Была и другая проблема – Марина боялась забеременеть. Залёт – и мечты о море, о рейсе, о великих людях пойдут прахом. Её неугомонное сознание, встревоженное возможностью забеременеть, отметало всё лишнее и представляло только крупные и самые очевидные неприятности. Марина боялась потерять месячные и при задержке старалась успокоить себя – это из-за постоянного стресса. А ещё из-за вечных переездов туда-сюда, то в Севастополь, то в Черноморское – и переезды могли сбить цикл, конечно же. Она изучала по интернету симптомы беременности, применяла симптомы на себя, и пугалась того, как способно измениться её тело.
Мама как-то сказала дочери: «Знаешь, лучше быть одной» Признание матери поразило Марину.
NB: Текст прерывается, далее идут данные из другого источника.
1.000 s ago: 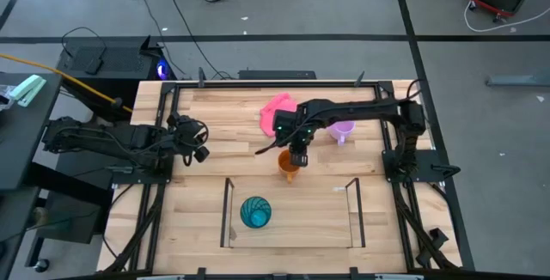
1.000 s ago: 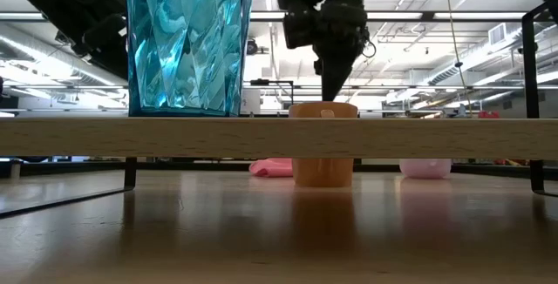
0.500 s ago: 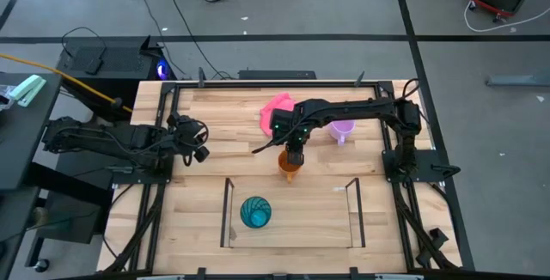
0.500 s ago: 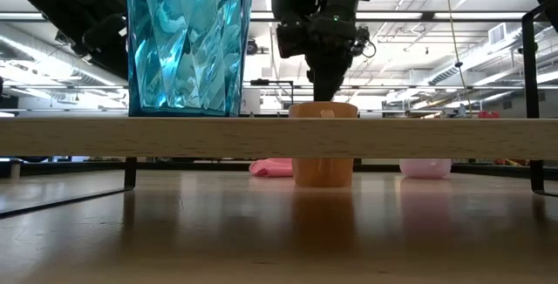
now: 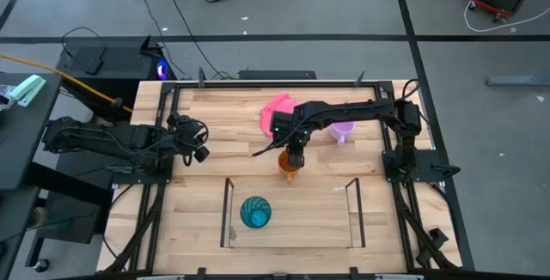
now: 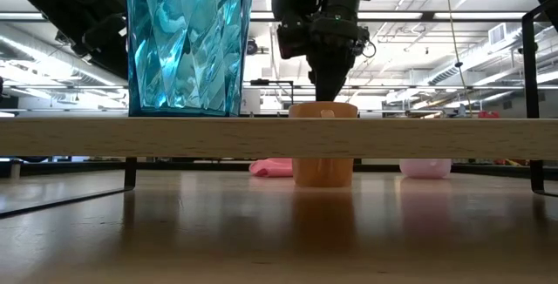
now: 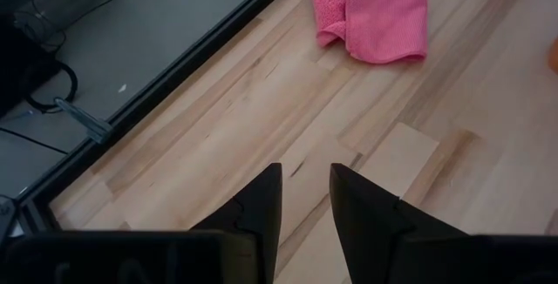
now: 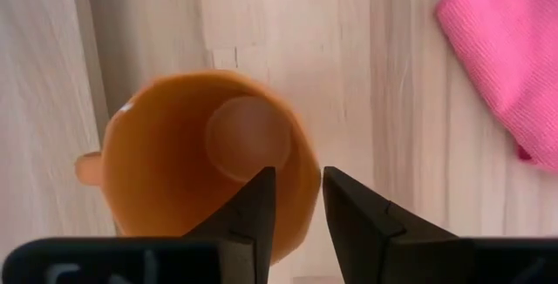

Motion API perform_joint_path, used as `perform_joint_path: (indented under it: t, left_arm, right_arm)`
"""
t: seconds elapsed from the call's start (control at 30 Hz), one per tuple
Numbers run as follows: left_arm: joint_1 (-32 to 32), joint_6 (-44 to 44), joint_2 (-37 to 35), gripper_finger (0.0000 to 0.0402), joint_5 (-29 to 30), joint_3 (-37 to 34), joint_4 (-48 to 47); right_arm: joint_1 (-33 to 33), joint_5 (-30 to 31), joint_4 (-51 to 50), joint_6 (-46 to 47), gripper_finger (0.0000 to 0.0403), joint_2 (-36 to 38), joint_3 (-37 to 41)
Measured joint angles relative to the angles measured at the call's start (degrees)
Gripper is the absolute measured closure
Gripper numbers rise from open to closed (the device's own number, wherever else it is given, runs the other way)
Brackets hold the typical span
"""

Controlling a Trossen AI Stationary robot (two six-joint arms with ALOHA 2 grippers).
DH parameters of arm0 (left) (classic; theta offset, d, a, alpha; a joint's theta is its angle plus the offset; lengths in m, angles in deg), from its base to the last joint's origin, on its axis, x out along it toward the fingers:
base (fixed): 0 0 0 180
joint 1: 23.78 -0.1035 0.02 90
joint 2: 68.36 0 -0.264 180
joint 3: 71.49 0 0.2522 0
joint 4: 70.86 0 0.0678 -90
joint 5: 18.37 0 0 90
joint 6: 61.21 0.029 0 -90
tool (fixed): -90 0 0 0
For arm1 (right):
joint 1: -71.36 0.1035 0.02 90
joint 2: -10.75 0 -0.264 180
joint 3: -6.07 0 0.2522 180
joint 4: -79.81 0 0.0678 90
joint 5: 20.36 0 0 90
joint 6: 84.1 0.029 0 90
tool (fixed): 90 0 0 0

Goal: Stack small to large cups/mugs on shelf
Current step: Put the orange mug on the shelf

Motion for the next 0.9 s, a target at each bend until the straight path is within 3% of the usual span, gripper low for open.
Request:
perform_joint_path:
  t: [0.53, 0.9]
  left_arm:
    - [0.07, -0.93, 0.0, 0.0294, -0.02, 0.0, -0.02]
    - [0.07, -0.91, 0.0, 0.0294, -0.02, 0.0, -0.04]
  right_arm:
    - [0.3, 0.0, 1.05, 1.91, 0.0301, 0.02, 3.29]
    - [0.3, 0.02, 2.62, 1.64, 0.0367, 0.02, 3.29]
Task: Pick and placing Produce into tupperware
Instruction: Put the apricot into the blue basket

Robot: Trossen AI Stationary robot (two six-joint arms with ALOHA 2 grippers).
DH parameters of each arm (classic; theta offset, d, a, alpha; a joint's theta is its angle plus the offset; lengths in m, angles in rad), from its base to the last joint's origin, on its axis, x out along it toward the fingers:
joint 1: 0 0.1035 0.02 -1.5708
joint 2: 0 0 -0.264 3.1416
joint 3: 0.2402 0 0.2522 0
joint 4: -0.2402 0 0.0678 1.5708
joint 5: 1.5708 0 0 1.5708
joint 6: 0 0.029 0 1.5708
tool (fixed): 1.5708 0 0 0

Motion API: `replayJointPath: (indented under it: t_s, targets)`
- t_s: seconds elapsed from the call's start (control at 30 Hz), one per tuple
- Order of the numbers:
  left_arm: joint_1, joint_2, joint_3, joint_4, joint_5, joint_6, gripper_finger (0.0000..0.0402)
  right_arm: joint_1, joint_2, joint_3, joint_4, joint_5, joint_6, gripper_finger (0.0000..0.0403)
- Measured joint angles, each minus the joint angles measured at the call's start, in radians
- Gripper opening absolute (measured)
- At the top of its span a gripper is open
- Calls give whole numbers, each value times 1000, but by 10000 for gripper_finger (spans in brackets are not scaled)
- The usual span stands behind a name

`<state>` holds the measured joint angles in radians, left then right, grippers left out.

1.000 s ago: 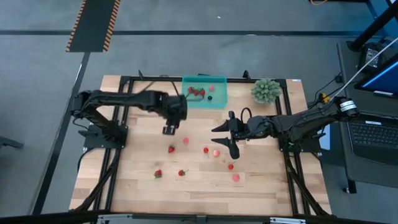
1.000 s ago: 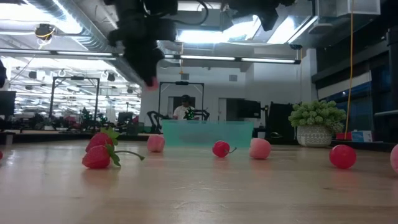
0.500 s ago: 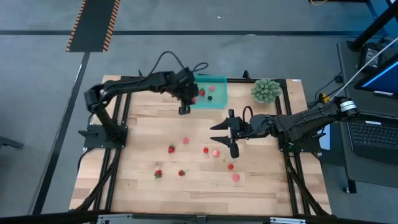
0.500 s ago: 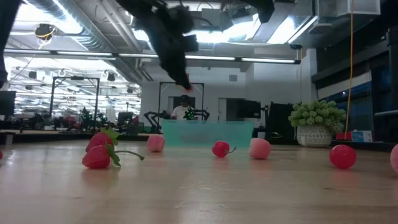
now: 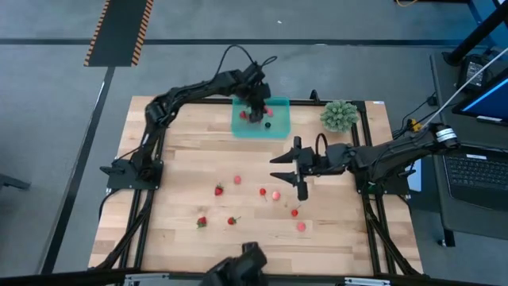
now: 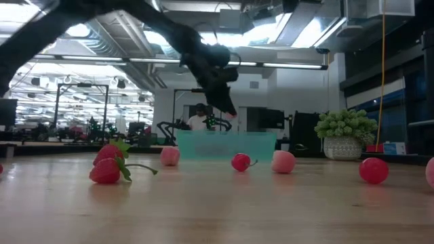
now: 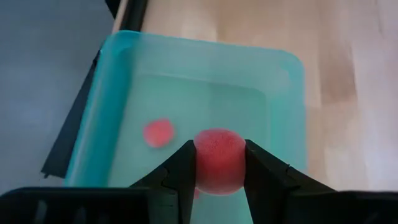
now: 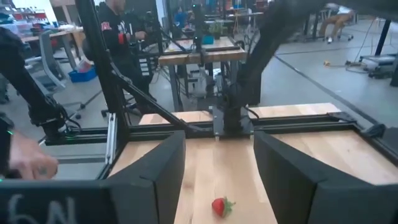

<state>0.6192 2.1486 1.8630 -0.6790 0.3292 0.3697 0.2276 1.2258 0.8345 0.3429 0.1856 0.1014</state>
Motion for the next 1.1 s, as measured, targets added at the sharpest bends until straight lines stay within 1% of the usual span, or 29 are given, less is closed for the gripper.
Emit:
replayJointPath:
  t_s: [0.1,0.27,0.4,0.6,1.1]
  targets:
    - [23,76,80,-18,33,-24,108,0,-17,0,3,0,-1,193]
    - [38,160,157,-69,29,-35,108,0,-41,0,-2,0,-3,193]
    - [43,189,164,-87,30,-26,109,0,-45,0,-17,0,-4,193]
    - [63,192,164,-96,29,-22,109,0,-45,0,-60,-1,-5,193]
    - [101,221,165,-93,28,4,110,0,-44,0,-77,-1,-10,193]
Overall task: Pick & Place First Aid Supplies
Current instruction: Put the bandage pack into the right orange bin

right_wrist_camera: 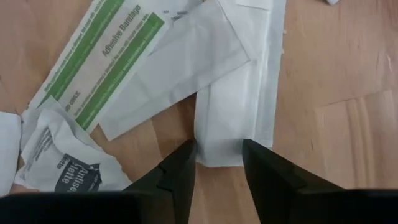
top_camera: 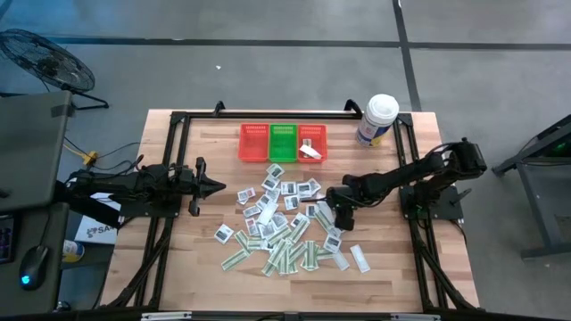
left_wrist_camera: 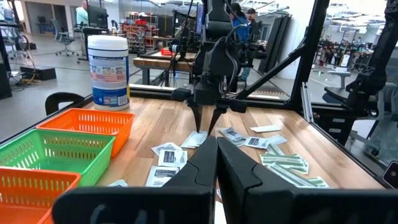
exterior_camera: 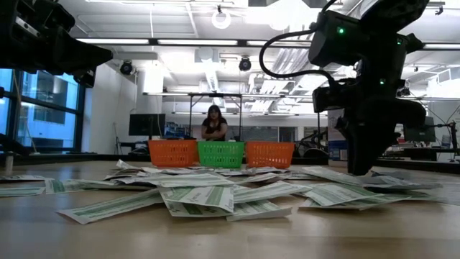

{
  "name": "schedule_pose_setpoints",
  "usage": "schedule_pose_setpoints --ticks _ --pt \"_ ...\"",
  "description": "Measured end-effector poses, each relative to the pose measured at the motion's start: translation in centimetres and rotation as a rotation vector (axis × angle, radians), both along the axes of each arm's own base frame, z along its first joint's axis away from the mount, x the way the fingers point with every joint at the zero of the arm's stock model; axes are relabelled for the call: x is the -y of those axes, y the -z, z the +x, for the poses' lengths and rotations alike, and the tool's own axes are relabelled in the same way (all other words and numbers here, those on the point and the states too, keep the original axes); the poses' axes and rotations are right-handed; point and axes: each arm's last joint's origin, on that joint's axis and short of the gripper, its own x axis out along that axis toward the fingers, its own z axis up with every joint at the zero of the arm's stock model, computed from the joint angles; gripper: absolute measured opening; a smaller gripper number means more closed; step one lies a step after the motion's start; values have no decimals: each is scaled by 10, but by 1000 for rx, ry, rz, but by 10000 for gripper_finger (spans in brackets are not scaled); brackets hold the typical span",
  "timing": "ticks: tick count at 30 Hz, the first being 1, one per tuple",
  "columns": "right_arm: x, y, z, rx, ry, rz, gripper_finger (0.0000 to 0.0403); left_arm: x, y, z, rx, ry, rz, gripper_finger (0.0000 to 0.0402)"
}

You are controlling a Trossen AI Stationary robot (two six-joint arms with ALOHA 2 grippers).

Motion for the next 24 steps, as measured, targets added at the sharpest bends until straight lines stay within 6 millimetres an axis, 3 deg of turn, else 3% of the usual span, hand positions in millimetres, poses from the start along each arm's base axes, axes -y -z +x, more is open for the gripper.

Она любила свою семью, любила жизнь, которую они вели втроём, Марина, отец Арлен и мама Наталья, любила свой дом и пгт Черноморское. Но однажды Марина поведала Потапычу:
– Отец очень долго изменял матери, когда я совсем маленькая была. Мама мне сама об этом рассказывала.
– Тебя это травмировало? Детская травма, типо того?
– Не это, а как бабушка отреагировала: «Выбрала, теперь терпи» Так и сказала – сама выбирала, теперь терпи. Как меня её слова возмутили. Неправильно терпеть. Неправильно. Хотя… уйди тогда мама, не было бы всего, что мы имеем сейчас. В общем – я не знаю.
Отца Марина не хотела винить, родная кровь всё оправдала, и Марина думала о поступках отца, как о чем-то неизбежном, но в итоге преодолённом. Отца Марина уважала. Его работоспособность, усердие, упёртость восхищали Марину. Одарённый мастер, Арлен имел руки поистине умелые. Изучая, как отец работает, Марина хотела мастерить и чинить все вещи на свете. В нынешний её приезд Арлен смастерил для дочери якорь – из дерева, покрытый лаком, размером с ладонь. Марина решила, что как талисман возьмёт якорь обратно в Севастополь и никогда с ним не расстанется.
Сидя на кухне, в один из вечеров, Марина жаловалась отцу на учёбу.
– Все методички с ошибками, заниматься по ним невозможно. Я хочу уже закончить этот долбанный универ, меня всё в нём бесит.
– Тебе надо было на что-то другое поступать, ты же девочка, я тебе с самого начала говорил, что девочке на твоей специальности не место.
– Да методички везде одинаковые. А там с бабами сидеть. Ты не представляешь, какие они дуры и шлюхи. Они даже не понимают, что остойчивость и устойчивость разные слова. Ты представляешь?